Action item
Go from the first line below to the one with "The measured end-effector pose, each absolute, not" and print each line exactly.

----- Given records -----

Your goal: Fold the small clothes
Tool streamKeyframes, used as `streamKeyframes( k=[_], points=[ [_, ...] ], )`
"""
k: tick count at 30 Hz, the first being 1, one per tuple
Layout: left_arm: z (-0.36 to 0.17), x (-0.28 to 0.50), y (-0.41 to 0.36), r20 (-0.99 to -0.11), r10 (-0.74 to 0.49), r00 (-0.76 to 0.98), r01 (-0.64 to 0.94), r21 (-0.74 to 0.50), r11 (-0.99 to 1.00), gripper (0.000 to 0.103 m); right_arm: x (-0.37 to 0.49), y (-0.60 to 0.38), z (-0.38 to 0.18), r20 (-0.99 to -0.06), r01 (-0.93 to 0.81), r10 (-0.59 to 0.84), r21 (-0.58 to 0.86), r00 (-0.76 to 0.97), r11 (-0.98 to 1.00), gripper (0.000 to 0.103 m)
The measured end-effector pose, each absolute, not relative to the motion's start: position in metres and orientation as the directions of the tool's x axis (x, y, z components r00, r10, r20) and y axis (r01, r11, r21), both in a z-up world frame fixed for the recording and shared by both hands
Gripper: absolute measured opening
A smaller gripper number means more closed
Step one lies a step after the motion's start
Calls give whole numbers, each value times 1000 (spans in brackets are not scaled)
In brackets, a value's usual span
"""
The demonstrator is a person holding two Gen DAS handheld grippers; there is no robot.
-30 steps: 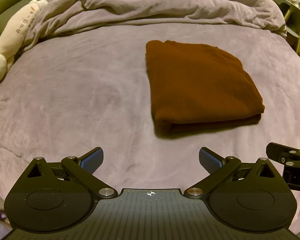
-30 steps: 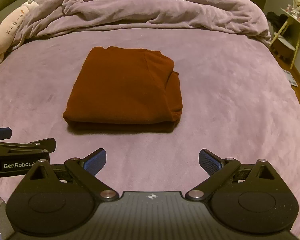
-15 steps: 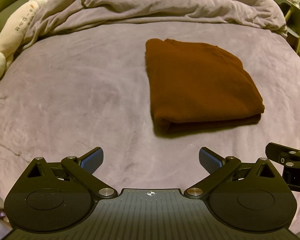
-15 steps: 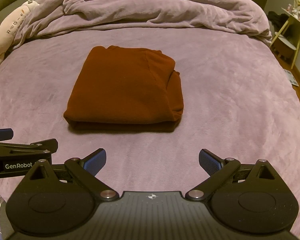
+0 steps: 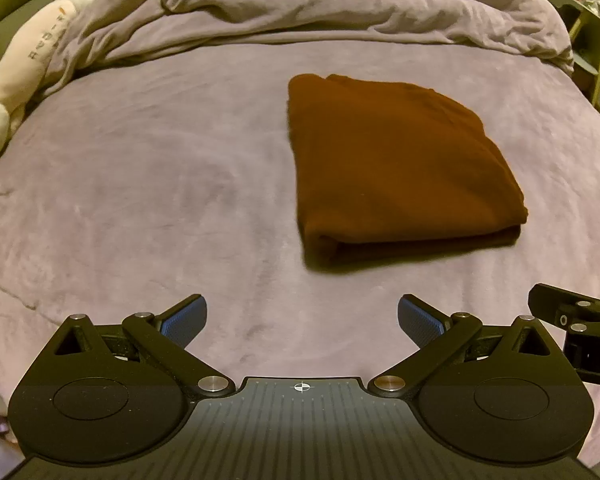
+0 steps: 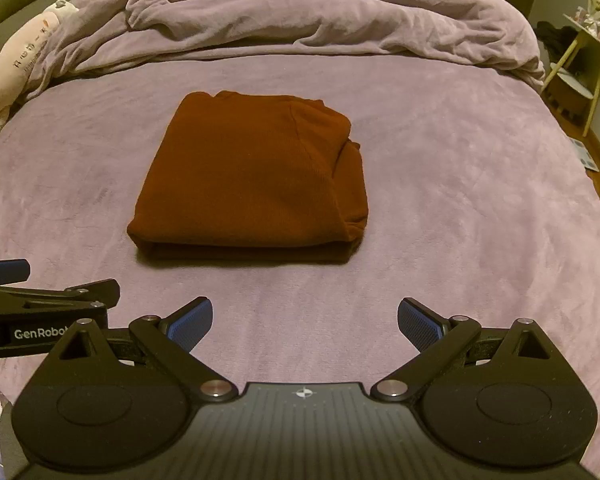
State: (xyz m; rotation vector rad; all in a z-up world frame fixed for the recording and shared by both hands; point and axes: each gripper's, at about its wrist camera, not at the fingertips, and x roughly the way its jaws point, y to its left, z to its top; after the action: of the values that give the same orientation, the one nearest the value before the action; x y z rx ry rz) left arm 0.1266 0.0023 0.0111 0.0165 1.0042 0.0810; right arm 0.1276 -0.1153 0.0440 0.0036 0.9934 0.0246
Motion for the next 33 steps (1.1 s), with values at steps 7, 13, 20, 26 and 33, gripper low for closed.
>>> streamKeyframes(
  k=[7,13,20,26,33],
  points=[
    [11,125,1,-842,73,534,-64,46,997,103,128,-116,44,-839,-23,26,16,544,1000,99],
    [11,125,1,-843,75,533,-67,46,997,103,128,-115,45,-837,-21,26,18,546,1000,99],
    [11,124,0,-842,71,535,-65,42,997,103,128,-114,44,-838,-22,27,19,545,1000,99],
    [10,124,-1,-844,66,532,-64,38,997,103,128,-114,43,-840,-17,27,21,543,1000,99],
    [10,124,-3,-843,64,534,-65,35,997,103,128,-114,43,-840,-17,29,24,542,1000,99]
  ],
)
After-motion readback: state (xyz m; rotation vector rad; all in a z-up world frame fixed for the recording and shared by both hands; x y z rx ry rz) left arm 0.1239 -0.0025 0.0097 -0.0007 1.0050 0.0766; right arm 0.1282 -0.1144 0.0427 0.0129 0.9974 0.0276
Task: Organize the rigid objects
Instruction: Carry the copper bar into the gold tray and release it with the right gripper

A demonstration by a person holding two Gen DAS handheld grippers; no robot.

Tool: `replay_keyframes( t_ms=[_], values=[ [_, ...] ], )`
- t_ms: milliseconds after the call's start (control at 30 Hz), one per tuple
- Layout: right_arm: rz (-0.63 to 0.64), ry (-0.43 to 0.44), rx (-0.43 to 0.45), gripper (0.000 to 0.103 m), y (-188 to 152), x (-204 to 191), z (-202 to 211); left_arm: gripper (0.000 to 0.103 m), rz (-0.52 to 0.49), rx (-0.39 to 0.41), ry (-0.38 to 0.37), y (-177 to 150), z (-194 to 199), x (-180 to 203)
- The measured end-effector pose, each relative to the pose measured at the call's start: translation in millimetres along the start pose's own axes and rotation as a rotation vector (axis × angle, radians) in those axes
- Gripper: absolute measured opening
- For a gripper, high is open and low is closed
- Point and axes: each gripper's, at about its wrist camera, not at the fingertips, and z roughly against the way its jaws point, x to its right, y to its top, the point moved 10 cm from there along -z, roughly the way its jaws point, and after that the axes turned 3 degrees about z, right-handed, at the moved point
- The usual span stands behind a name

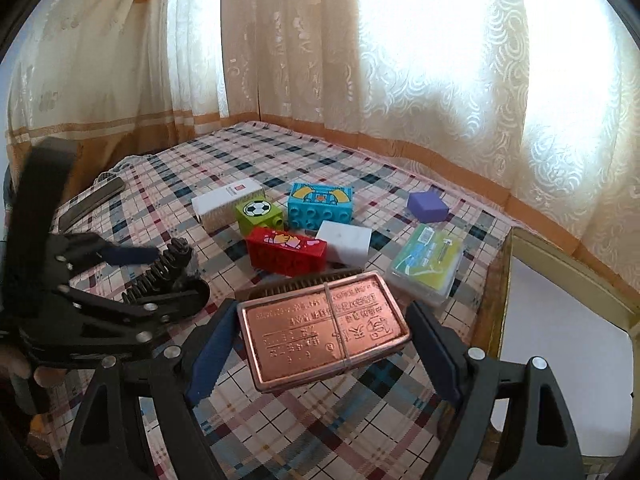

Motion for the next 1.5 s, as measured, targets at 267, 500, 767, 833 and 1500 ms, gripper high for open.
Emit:
replay_keyframes(
  t_ms=[267,500,767,833,1500],
  values=[
    [-0.035,-0.016,0.056,0.085,7,5,9,0.044,-0.027,0.028,0.001,0,3,11],
    [-0.112,-0.066,0.156,0.086,21,27,34,0.044,-0.023,0.131,0.020,24,31,20],
    [-0.233,-0.228,0.303,0.086,30,87,85,0.044,-0.077,0.269,0.010,68,58,65],
    [-0.251,-0.279,0.321,0.086,27,102,96,0.044,-0.099,0.299,-0.004,76,61,83],
    [-0.474,-0.726,0.171,0.086,-87,269,160,0.044,-0.230,0.298,-0.157,98,10,267]
  ],
)
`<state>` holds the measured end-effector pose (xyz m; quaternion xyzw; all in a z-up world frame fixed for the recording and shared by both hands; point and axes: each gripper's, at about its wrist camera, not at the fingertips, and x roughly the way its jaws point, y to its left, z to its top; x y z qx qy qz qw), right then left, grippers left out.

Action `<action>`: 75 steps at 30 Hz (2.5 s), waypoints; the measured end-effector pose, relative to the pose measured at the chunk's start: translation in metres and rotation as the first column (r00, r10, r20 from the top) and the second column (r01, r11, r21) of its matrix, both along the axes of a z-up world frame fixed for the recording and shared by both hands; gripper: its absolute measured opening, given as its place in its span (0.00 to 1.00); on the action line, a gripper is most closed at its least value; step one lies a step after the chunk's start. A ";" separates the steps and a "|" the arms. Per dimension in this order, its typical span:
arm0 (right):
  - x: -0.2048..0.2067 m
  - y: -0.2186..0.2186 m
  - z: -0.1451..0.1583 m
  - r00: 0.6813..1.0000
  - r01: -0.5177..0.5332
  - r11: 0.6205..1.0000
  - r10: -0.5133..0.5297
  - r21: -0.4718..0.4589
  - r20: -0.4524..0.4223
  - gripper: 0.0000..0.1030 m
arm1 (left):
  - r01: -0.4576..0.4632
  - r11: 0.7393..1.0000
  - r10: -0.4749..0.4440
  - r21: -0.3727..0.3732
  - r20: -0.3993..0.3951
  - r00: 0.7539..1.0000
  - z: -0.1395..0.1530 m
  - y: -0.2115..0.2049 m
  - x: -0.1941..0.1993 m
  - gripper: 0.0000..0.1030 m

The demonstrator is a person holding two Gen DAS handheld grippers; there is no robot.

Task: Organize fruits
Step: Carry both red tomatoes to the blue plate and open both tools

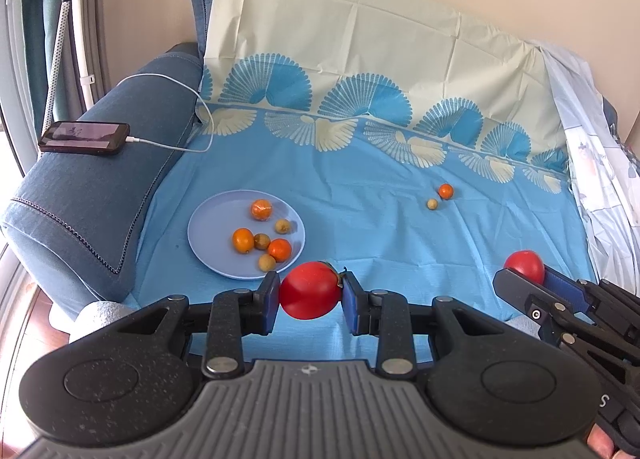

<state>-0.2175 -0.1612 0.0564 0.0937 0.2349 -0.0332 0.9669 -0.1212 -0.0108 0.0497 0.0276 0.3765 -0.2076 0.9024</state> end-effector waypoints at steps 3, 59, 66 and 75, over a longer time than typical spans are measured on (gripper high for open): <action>0.002 0.000 -0.001 1.000 -0.002 1.000 0.002 0.002 -0.006 0.30 | -0.005 1.000 0.005 -0.003 -0.006 1.000 -0.001 0.001 0.001 0.35; 0.276 0.043 -0.141 0.927 -0.147 0.989 0.133 -0.014 -0.351 0.30 | -0.261 0.952 0.294 0.162 -0.242 0.925 -0.156 0.020 0.265 0.35; 0.313 0.048 -0.180 0.905 -0.177 0.984 0.154 -0.020 -0.396 0.30 | -0.245 0.949 0.291 0.199 -0.247 0.924 -0.182 0.019 0.286 0.35; 0.304 0.049 -0.157 0.908 -0.213 0.974 0.168 -0.077 -0.383 0.83 | -0.310 0.931 0.343 0.191 -0.175 0.923 -0.139 0.045 0.258 1.00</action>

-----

Solution to the exercise
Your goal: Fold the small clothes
Tool streamKeyframes, used as `streamKeyframes( k=[_], points=[ [_, ...] ], )`
"""
k: tick count at 30 Hz, the first being 1, one per tuple
Layout: left_arm: z (-0.36 to 0.17), x (-0.28 to 0.50), y (-0.41 to 0.36), r20 (-0.99 to -0.11), r10 (-0.74 to 0.49), r00 (-0.76 to 0.98), r01 (-0.64 to 0.94), r21 (-0.74 to 0.50), r11 (-0.99 to 1.00), gripper (0.000 to 0.103 m); right_arm: x (-0.37 to 0.49), y (-0.60 to 0.38), z (-0.38 to 0.18), r20 (-0.99 to -0.06), r01 (-0.93 to 0.81), r10 (-0.59 to 0.84), r21 (-0.58 to 0.86), r00 (-0.76 to 0.97), r11 (-0.98 to 1.00), gripper (0.000 to 0.103 m)
The measured end-effector pose, each absolute, not relative to the motion's start: position in metres and orientation as the directions of the tool's x axis (x, y, z components r00, r10, r20) and y axis (r01, r11, r21), both in a z-up world frame fixed for the recording and shared by both hands

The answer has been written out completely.